No entro ahora en la dramática situación de personas, cualquiera y en cualquier lugar y sector, que, por la amenaza, la violencia o insostenibles situaciones sociales, se ven obligadas a desarrollar actividades degradantes. Sabemos de lo que hablamos, es un multitudinario drama que nos rodea y permea nuestras sociedades y tenemos que reconocer que hacemos bien poco para dar respuestas humanas, sociales, políticas y legales.
Ahora, bajo el estímulo de ese titular, que no es el primero como tampoco lo son afirmaciones orgullosas de esa naturaleza, quiero detenerme un momento en lo que suelo definir la “voluntariedad de la abyección moral”. “Uy... lo que ha dicho...”, habrá reaccionado algún lector. Pues sí, he pronunciado y escrito la palabrota, esa que a muchos molesta y que otros tantos quisieran desterrar del diccionario y de nuestras vivencias.
Ya sé: “el cuerpo es mío”, “un negocio es un negocio”, “cualquier actividad y actitud, si es voluntaria, es legítima”, “no hay que meterse en la libre elección de los demás”, y un sinfín de etcéteras. Algo escuchado y leído todos y cada día de cada año, siempre con mayor empuje y con progresivo calado en la sociedad, por eso de la bajada de los niveles de las tragaderas, el pasotismo ético y moral, el movimientos masivo a lo “Vicente donde va la gente” y cierta pasiva homologación a los cánones de algunos “pensamientos únicos” que no hagan parecer bichos raros a quienes quieren estar al día con lo último que se lleva por ahí.
¡No! Ese titular, esa afirmación con tonillo orgulloso (que en ese caso específico sea auténticamente sincero, no lo puedo juzgar) no lo acepto. Supera y de mucho mis límites, a pesar del incipit de estas líneas, cuando me refería a la escasa ingenuidad, a la nula ceguera y a esa lastimosa merma de la capacidad de sorprenderme de lo que somos capaces.
Sé lo que hay y como somos y hasta donde podemos llegar, ciertos hombres y ciertas mujeres. Lo cual no me impide poner mis barreras éticas y morales. Y no sólo en el campo específico y en la actitud que ha sido pretexto de este momento de reflexión.
Ante cualquier bajada de los topes que nos mantienen a flote, con todos nuestros límites, a los seres humanos, me planto y me rebelo, por lo menos en mi fuero interno. Me siento incapaz de comprender y aceptar la prostitución (ahora no hablo de la física) de los comportamientos éticos y morales de personas que rebajan su propia dignidad por cálculo, conveniencia, inercia o por querer alcanzar objetivos a toda costa. Aunque el precio sea la abyección de los comportamientos.

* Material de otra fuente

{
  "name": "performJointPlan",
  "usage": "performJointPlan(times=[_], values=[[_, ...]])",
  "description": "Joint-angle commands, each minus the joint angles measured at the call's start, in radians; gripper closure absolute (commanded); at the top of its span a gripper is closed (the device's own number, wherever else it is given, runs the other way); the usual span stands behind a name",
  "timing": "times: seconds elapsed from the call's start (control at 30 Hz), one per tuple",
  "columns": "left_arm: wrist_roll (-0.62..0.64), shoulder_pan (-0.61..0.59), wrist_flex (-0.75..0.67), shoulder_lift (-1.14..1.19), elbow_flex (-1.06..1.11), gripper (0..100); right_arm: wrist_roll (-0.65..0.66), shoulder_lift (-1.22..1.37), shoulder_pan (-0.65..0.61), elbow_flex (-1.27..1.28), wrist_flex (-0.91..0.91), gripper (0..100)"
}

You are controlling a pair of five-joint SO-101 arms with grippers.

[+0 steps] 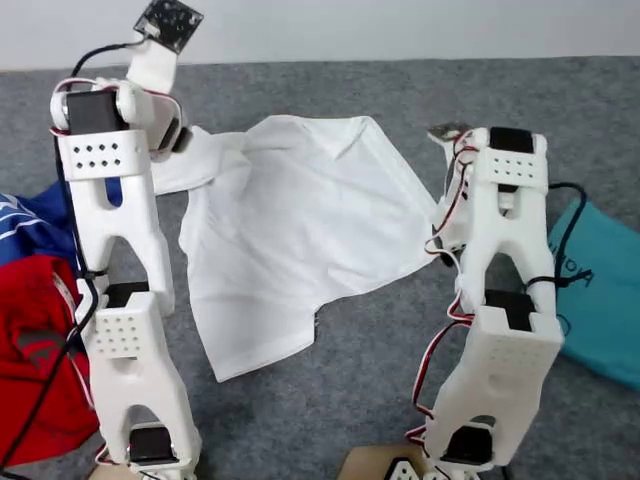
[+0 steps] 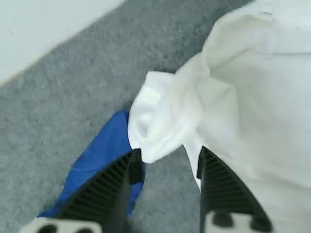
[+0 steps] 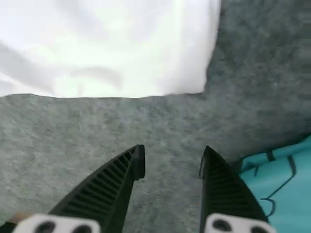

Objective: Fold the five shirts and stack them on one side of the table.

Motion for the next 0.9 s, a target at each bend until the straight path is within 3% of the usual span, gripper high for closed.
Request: performJointPlan(times=[0.0,0.2,0.43,0.87], values=[[0.008,-0.018,0.029,-0.049,0.012,81,-0.057,-0.018,-0.036,-0.054,0.025,79.5],[0.002,-0.018,0.028,-0.080,0.113,81,-0.160,-0.005,-0.079,-0.054,-0.108,70.4],[0.000,-0.023,0.026,-0.077,0.154,81,-0.167,0.050,-0.096,-0.054,-0.266,70.2],[0.000,-0.025,0.026,-0.075,0.154,81,-0.215,0.199,-0.096,-0.054,-0.314,70.3]])
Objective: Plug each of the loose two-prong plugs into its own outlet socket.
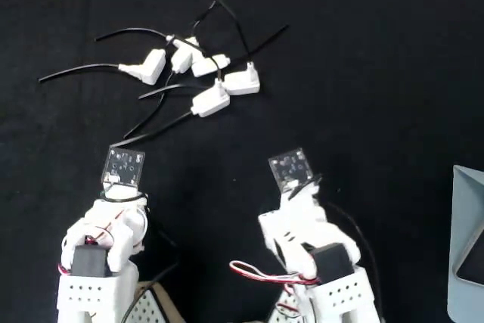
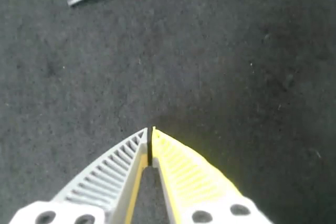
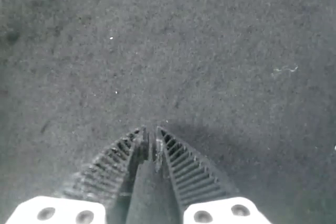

No me quedo indiferente ante quienes engañan y se engañan, y articulan con un desparpajo aparentemente apabullante toda una batería de argumentaciones justificativas de sus actos. Los del despreocupado “Si lo quiero y puedo conseguirlo, pues lo hago” a toda costa. Ya sé que en nuestra especie hay de todo y todo lo contrario, que en variedad y calado no estamos hechos con un molde serial. La mayoría nos hemos moldeado conscientemente a lo largo de nuestra vida, hemos decidido rumbos y somos el resultado acumulativo y complejo de nuestra obra individual.
Por eso, porque tenemos la capacidad de moldearnos, es decir de escoger, aunque sea por la vía menos fácil y cómoda, hay que saber decirnos un seco “¡NO!” cuando advertimos que debajo de nuestros pies se están aflojando los pedales de nuestros frenos inhibitorios. Justo el momento en el que todavía podemos poner a salvo la dignidad. Que no es poco.